I have a file with lines containing pairs of letter strings such as
ABXF\\CDYG
and a pair of target letters, for example X and Y (the target letters may vary). I would like to locate all the lines where the target letters are in the same position (in this example, both are in position 3 of their respective letter strings). The locations could be anywhere, include at the very first, or at the very last position.

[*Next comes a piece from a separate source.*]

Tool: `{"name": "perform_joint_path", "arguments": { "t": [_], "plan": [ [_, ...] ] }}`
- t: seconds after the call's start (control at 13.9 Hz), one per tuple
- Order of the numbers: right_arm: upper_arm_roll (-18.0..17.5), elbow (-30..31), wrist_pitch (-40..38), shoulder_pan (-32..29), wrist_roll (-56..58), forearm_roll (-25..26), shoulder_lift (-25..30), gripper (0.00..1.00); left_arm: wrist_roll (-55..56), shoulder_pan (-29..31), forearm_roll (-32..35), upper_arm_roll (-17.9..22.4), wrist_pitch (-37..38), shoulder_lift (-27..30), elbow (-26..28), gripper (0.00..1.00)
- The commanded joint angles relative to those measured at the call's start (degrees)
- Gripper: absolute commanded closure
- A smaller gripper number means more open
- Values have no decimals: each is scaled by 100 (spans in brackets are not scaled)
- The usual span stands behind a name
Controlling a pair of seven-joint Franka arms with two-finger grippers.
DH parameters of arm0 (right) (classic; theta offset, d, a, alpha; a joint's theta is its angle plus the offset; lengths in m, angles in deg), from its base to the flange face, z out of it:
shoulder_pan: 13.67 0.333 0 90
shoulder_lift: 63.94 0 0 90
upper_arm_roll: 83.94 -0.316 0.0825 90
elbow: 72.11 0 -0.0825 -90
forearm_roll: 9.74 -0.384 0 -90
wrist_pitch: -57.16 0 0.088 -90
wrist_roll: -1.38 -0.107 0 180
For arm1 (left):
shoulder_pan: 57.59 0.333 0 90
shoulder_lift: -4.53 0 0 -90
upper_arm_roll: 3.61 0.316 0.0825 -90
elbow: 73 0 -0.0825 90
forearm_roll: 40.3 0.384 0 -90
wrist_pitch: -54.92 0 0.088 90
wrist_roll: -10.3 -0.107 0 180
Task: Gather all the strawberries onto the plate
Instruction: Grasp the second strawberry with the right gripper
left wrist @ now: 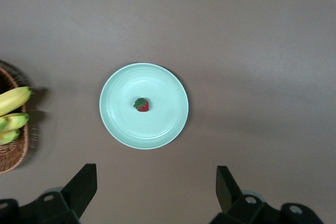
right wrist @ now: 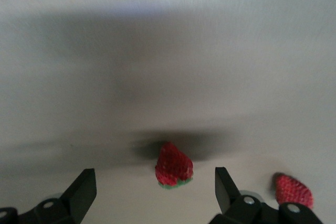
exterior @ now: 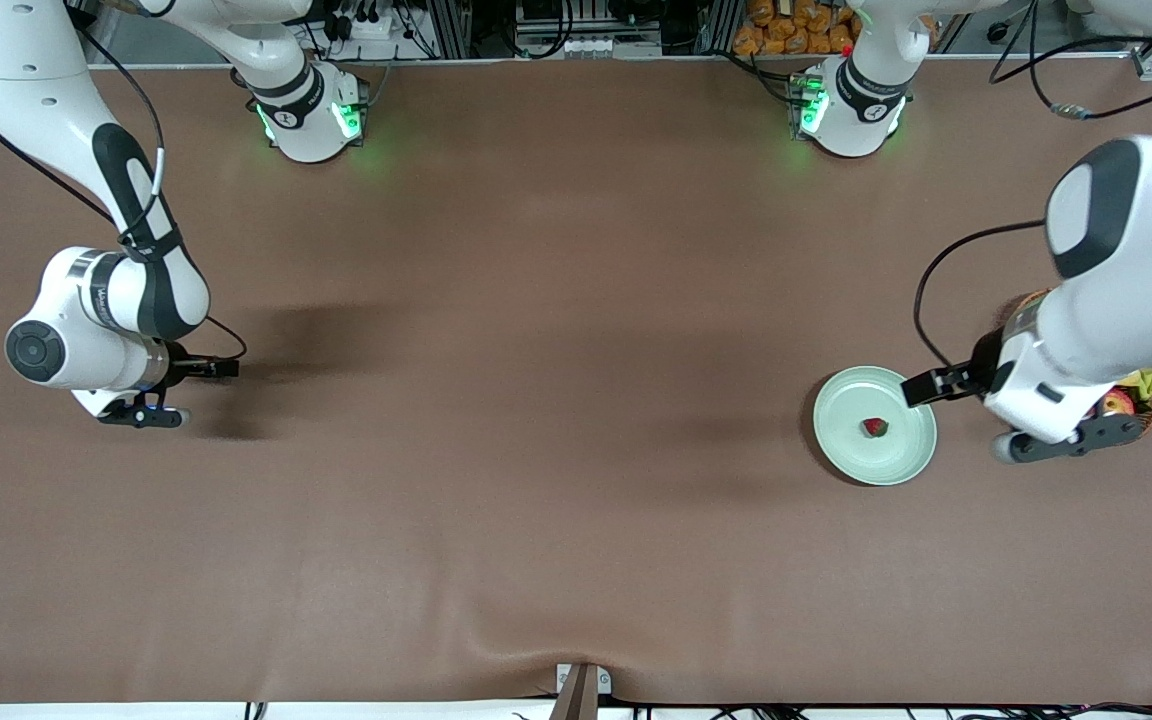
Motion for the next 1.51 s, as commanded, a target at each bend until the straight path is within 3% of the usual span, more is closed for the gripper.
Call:
{"name": "perform_joint_path", "arguments": {
  "t": [0.0,0.86,1.01,1.22,1.44],
  "plan": [
    [-53,345,163,-180,191,11,249,0,-37,33,-104,37,256,410,48,0],
    [-53,328,295,-215,314,20,127,2,-63,130,-86,2,291,516,118,0],
    [-53,327,295,-206,314,20,65,32,-98,165,-86,2,327,543,118,0],
    [-53,327,286,-215,314,20,47,54,-107,236,-77,2,362,551,109,0],
    [-53,301,286,-215,314,20,38,93,-107,244,-77,2,405,569,118,0]
  ]
}}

The two letter strings always have the same length.
How could I do such a search with regular expressions? (here the Perl grep).

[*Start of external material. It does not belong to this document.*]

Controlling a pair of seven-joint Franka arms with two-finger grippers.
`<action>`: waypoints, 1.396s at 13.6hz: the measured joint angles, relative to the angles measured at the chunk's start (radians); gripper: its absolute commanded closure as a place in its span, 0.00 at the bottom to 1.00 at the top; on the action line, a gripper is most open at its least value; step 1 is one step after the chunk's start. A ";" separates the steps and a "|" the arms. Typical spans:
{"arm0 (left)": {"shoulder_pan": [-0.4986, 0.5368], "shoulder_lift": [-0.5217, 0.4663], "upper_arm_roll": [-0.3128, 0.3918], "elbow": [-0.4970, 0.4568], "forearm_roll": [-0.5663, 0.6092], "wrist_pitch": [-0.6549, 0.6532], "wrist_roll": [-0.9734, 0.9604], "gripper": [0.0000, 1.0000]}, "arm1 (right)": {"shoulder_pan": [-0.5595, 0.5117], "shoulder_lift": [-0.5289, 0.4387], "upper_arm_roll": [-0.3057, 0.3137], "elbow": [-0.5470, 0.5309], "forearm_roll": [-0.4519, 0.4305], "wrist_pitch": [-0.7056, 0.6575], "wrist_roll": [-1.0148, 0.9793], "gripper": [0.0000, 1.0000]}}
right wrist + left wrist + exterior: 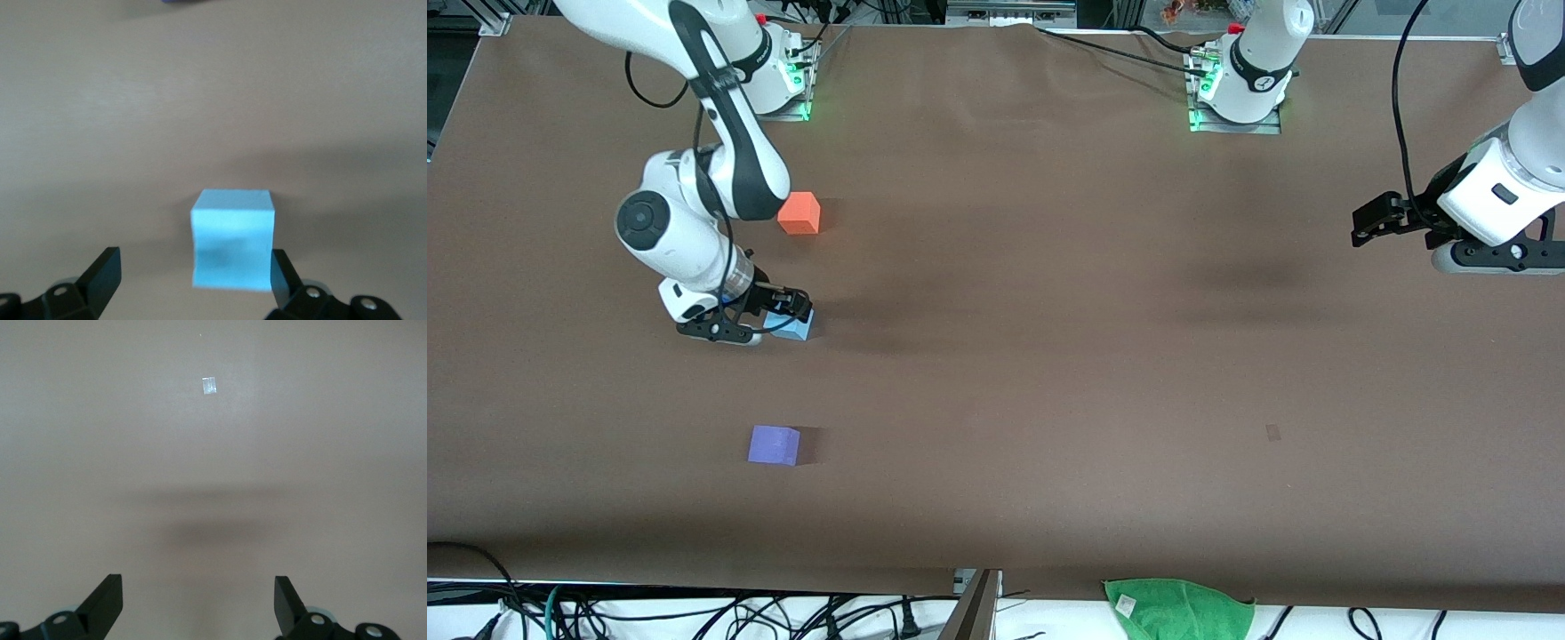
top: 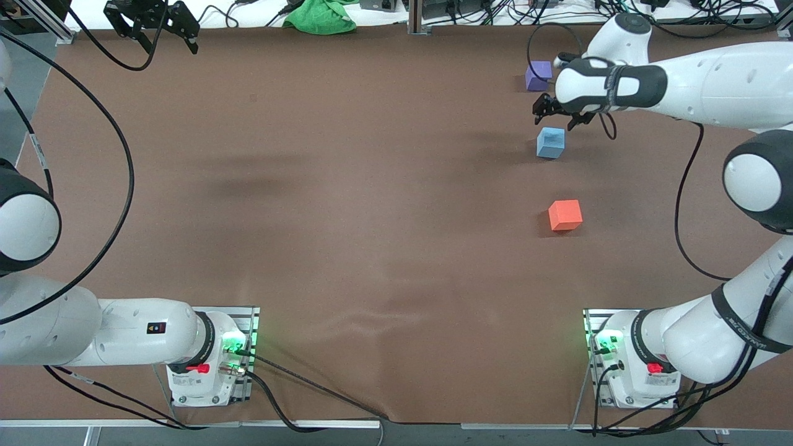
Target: Place blue block between orange and purple blocks
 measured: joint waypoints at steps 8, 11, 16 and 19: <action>0.000 0.000 0.000 0.000 0.000 0.000 0.000 0.00 | -0.001 -0.366 -0.050 0.092 -0.108 -0.451 -0.006 0.01; 0.000 0.000 0.000 0.000 0.000 0.000 0.000 0.00 | -0.001 -0.388 -0.059 0.252 -0.148 -0.667 -0.006 0.00; 0.000 0.000 0.000 0.000 0.000 0.000 0.000 0.00 | -0.011 -0.360 -0.057 0.350 -0.153 -0.722 -0.060 0.00; 0.000 0.000 -0.001 0.000 0.000 -0.001 0.000 0.00 | -0.122 -0.316 0.019 0.401 -0.153 -0.745 -0.090 0.00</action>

If that's okay with you, here's a shellscript that might do the job.
#! /bin/sh
Target="${1:?missing target letters}"
File="${2:?missing input filename}"
Previous=''
test "${#Target}" -eq 2 || { echo 'please provide two target letters'; exit 1; }
test -r "$File" || { echo "cannot find file \"$File\""; exit 1; }
grep -n -b -o -e "${Target%?}\\|${Target#?}" "$File" \
| while read -r Line
do if test "${Line%%:*}" != "${Previous%%:*}"
then Previous="$Line"
else
printf '%s:%s\n' "$Previous" "$Line" \
| { IFS=':' read -r Line Pos1 Char1 _ Pos2 Char2
test "$(( Pos1 == Pos2 - 6))" -eq 1 \
&& test "$Char1" != "$Char2" \
&& echo "match at line $Line"
}
Previous=''
fi
done
Based on the following input data:
ABXF\\CDYG
ZETX\\FCBA
XHCB\\YEIH
BYCT\\ABCD
CYTZ\\AXVH
ABXZ\\CDXV
when you invoke the script like this:
./scriptname XY INPUTFILE
it produces this output:
match at line 1
match at line 3
match at line 5
The script uses the -o
-b
and -n
grep options.
Thus grep -n -b -o -e 'X\|Y' INPUTFILE
produces :
1:2:X
1:8:Y
2:14:X
3:22:X
3:28:Y
4:34:Y
(line:offset:matched expression)
The script only parses that output, assuming that:
Tested under Debian 11 with GNU grep.
Hope that helps.